• Your assignment
Your answer must be an exact copy of the listing, with the images left out.

------------------------------

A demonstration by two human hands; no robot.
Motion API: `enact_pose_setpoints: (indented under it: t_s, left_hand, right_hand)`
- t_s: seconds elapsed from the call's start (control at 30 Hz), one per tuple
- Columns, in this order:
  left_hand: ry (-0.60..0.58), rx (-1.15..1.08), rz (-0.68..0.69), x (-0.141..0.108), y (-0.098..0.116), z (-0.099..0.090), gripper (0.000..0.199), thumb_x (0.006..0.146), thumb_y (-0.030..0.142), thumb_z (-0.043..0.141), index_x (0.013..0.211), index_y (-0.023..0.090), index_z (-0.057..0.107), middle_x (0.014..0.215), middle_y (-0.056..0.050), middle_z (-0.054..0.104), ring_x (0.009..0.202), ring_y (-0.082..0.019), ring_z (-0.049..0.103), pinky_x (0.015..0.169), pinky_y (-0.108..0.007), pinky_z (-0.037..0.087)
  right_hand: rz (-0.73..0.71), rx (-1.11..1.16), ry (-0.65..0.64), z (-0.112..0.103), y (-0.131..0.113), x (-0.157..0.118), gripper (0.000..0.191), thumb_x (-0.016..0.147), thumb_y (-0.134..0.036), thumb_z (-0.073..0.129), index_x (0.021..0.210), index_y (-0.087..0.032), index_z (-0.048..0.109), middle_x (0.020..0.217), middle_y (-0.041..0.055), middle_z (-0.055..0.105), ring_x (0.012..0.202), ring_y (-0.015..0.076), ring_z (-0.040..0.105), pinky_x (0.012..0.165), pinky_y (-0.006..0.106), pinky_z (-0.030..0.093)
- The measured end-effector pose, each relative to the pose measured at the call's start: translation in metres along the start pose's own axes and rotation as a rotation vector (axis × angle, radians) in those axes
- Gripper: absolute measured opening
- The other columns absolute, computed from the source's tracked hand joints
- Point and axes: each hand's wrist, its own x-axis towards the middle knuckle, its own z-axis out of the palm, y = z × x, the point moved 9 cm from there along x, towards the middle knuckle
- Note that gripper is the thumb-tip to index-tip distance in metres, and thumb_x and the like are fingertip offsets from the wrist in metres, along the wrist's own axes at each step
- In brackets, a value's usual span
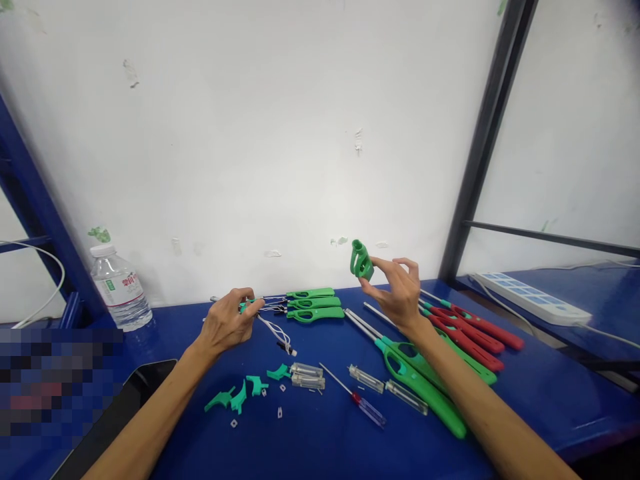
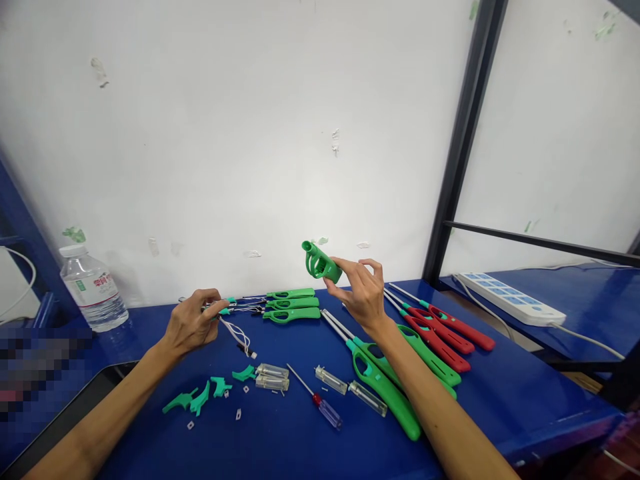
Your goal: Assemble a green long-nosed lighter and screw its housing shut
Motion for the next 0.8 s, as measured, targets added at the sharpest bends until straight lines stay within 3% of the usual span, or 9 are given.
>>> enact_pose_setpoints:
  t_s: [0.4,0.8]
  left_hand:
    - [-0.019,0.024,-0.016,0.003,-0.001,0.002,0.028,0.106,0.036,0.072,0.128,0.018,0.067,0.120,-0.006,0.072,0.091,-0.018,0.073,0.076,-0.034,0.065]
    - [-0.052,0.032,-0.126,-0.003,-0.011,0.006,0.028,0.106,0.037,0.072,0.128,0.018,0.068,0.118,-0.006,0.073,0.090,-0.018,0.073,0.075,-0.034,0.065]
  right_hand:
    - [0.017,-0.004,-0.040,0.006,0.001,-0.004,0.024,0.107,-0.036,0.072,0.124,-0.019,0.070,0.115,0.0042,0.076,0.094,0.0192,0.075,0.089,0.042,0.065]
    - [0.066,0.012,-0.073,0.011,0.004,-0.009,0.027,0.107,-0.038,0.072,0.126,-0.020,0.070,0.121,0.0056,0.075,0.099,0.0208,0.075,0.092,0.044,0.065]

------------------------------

• Reply to the exercise
A demonstration by two human hands; no robot.
Motion API: `enact_pose_setpoints: (indented under it: t_s, left_hand, right_hand)`
- t_s: seconds elapsed from the call's start (control at 30 Hz), one per tuple
- Columns, in this order:
  left_hand: ry (-0.60..0.58), rx (-1.15..1.08), rz (-0.68..0.69), x (-0.141..0.108), y (-0.098..0.116), z (-0.099..0.090), gripper (0.000..0.199), thumb_x (0.006..0.146), thumb_y (-0.030..0.142), thumb_z (-0.043..0.141), index_x (0.013..0.211), index_y (-0.023..0.090), index_z (-0.057..0.107), middle_x (0.014..0.215), middle_y (-0.056..0.050), middle_z (-0.054..0.104), ring_x (0.009..0.202), ring_y (-0.082..0.019), ring_z (-0.049..0.103), pinky_x (0.015..0.169), pinky_y (-0.108..0.007), pinky_z (-0.037..0.087)
  right_hand: rz (-0.73..0.71), rx (-1.11..1.16), ry (-0.65..0.64), z (-0.112..0.103), y (-0.131..0.113), x (-0.157..0.118), gripper (0.000..0.191), thumb_x (-0.016..0.147), thumb_y (-0.134..0.036), thumb_z (-0.073..0.129), index_x (0.021..0.210), index_y (-0.087..0.032), index_z (-0.048..0.109), middle_x (0.020..0.217), middle_y (-0.041..0.055), middle_z (-0.055..0.105), ring_x (0.012..0.202), ring_y (-0.015..0.076), ring_z (-0.040..0.105), pinky_x (0.012..0.165), pinky_y (-0.006..0.106), pinky_z (-0.030..0.093)
- The measured end-effector pose, each relative to the pose measured at the call's start: translation in metres along the start pose's own axes and rotation as a rotation vector (axis × angle, radians) in those axes
- Gripper: absolute measured opening
- The other columns absolute, computed from the source's tracked hand joints
- Point and axes: each hand's wrist, its own x-axis towards the middle knuckle, its own z-axis out of the palm, y = z × x, the point moved 9 cm from there along x, towards the middle knuckle
- Note that gripper is the thumb-tip to index-tip distance in metres, and thumb_x and the like are fingertip offsets from the wrist in metres, along the wrist's own axes at each step
- In brackets, a value's usual span
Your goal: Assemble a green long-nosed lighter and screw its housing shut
Motion for the next 0.8 s, as measured, targets added at the sharpest bends until straight lines stay within 3% of the usual span, or 9 are given.
>>> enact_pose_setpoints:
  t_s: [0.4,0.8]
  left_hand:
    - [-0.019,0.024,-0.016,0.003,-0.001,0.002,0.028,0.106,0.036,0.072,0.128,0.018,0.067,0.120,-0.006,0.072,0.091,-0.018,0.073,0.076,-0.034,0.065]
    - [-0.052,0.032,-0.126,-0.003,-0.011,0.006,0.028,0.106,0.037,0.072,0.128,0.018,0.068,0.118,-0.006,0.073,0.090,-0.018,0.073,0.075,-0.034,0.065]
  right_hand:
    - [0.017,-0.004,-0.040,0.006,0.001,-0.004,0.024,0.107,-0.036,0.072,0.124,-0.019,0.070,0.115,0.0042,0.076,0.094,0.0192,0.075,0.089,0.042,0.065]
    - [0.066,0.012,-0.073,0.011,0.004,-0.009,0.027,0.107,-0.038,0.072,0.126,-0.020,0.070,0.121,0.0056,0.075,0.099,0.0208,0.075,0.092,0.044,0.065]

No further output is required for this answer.